Goal of the exercise:
The answer must be the full listing, reproduced word for word.

Provided material:
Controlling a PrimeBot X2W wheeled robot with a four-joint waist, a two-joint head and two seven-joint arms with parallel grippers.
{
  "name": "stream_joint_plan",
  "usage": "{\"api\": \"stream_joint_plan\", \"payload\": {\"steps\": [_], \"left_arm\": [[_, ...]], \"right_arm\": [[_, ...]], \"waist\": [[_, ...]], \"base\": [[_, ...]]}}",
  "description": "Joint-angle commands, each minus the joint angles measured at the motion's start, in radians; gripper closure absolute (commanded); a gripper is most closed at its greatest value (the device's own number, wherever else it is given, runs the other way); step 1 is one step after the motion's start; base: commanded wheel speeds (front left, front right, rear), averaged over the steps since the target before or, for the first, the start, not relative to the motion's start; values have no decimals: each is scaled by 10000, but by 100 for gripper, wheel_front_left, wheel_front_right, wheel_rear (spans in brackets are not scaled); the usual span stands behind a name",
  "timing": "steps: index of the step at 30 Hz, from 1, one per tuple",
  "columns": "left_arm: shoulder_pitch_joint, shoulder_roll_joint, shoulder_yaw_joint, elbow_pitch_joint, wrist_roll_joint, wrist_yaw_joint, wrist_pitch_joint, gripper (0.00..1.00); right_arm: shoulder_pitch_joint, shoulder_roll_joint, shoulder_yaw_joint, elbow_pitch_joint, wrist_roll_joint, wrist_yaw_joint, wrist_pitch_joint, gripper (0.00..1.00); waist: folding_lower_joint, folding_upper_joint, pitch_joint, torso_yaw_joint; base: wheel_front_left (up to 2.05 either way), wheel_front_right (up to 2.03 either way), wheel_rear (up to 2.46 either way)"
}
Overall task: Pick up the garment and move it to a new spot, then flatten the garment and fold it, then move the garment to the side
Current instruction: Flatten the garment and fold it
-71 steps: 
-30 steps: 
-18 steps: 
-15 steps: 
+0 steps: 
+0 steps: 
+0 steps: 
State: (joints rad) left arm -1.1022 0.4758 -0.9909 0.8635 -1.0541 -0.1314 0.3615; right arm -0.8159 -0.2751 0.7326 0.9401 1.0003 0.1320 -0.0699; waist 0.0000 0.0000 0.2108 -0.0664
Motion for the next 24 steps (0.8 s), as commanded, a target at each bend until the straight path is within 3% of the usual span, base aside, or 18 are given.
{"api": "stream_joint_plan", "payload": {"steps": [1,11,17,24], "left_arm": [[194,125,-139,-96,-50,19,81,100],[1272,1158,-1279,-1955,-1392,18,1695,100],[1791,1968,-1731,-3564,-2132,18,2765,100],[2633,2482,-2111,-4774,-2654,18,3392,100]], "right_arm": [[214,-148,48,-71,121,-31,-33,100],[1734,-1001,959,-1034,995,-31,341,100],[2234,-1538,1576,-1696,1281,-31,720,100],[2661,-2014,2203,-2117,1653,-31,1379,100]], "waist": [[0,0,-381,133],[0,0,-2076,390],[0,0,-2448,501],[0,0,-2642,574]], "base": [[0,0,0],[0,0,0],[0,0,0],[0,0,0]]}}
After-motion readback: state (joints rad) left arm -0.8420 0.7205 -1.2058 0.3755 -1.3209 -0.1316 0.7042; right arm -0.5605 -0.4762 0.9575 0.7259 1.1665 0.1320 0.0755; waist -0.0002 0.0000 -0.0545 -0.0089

Final answer:
Controlling a PrimeBot X2W wheeled robot with a four-joint waist, a two-joint head and two seven-joint arms with parallel grippers.
{
  "name": "stream_joint_plan",
  "usage": "{\"api\": \"stream_joint_plan\", \"payload\": {\"steps\": [_], \"left_arm\": [[_, ...]], \"right_arm\": [[_, ...]], \"waist\": [[_, ...]], \"base\": [[_, ...]]}}",
  "description": "Joint-angle commands, each minus the joint angles measured at the motion's start, in radians; gripper closure absolute (commanded); a gripper is most closed at its greatest value (the device's own number, wherever else it is given, runs the other way); step 1 is one step after the motion's start; base: commanded wheel speeds (front left, front right, rear), averaged over the steps since the target before or, for the first, the start, not relative to the motion's start; values have no decimals: each is scaled by 10000, but by 100 for gripper, wheel_front_left, wheel_front_right, wheel_rear (spans in brackets are not scaled); the usual span stands behind a name",
  "timing": "steps: index of the step at 30 Hz, from 1, one per tuple",
  "columns": "left_arm: shoulder_pitch_joint, shoulder_roll_joint, shoulder_yaw_joint, elbow_pitch_joint, wrist_roll_joint, wrist_yaw_joint, wrist_pitch_joint, gripper (0.00..1.00); right_arm: shoulder_pitch_joint, shoulder_roll_joint, shoulder_yaw_joint, elbow_pitch_joint, wrist_roll_joint, wrist_yaw_joint, wrist_pitch_joint, gripper (0.00..1.00); waist: folding_lower_joint, folding_upper_joint, pitch_joint, torso_yaw_joint; base: wheel_front_left (up to 2.05 either way), wheel_front_right (up to 2.03 either way), wheel_rear (up to 2.46 either way)"
}
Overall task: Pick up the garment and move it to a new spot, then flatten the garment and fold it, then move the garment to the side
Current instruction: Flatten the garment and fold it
-71 steps: 
-30 steps: 
-18 steps: 
-15 steps: 
+0 steps: 
+0 steps: 
+0 steps: 
State: (joints rad) left arm -1.1022 0.4758 -0.9909 0.8635 -1.0541 -0.1314 0.3615; right arm -0.8159 -0.2751 0.7326 0.9401 1.0003 0.1320 -0.0699; waist 0.0000 0.0000 0.2108 -0.0664
Motion for the next 24 steps (0.8 s), as commanded, a target at each bend until the straight path is within 3% of the usual span, base aside, or 18 are given.
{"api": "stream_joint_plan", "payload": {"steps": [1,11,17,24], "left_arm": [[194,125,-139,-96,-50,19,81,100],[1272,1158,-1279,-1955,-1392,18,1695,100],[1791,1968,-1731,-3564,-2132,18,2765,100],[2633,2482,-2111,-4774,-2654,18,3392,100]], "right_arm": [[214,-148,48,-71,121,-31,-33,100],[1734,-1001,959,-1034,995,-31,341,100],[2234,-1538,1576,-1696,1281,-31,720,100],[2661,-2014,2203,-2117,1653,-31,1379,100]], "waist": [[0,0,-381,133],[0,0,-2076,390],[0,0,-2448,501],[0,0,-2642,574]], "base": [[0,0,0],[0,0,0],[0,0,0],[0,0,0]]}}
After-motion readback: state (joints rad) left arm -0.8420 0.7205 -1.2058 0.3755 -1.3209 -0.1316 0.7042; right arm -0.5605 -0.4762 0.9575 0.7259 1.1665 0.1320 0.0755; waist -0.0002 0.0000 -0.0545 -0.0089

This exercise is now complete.